Directions for this task
Copy, pictures aside: the lines below from the one that holds "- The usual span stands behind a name" through the final line of the listing, both ends included, exactly as they are and nothing else.

---*---

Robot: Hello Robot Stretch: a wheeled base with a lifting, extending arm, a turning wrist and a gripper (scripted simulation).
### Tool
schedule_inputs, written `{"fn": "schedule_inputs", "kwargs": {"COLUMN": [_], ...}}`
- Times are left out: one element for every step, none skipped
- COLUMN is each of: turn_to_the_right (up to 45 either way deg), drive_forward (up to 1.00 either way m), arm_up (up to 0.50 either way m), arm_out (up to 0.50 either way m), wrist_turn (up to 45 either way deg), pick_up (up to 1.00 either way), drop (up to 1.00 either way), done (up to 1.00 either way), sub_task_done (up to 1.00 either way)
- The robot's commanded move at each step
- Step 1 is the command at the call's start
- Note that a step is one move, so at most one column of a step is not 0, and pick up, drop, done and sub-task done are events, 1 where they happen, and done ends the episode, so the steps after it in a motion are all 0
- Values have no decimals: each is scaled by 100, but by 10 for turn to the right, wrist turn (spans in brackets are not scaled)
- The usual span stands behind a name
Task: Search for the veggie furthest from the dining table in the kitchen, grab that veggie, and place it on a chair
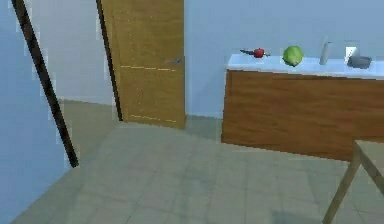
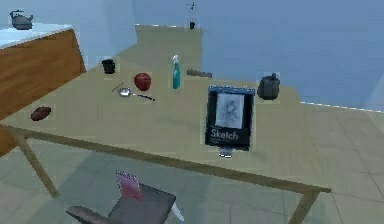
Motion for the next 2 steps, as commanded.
{"fn": "schedule_inputs", "kwargs": {"turn_to_the_right": [0, 210], "drive_forward": [75, 0], "arm_up": [0, 0], "arm_out": [0, 0], "wrist_turn": [0, 0], "pick_up": [0, 0], "drop": [0, 0], "done": [0, 0], "sub_task_done": [0, 0]}}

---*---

Reply
- The usual span stands behind a name
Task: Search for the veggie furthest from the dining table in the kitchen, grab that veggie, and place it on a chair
Motion for the next 2 steps, as commanded.
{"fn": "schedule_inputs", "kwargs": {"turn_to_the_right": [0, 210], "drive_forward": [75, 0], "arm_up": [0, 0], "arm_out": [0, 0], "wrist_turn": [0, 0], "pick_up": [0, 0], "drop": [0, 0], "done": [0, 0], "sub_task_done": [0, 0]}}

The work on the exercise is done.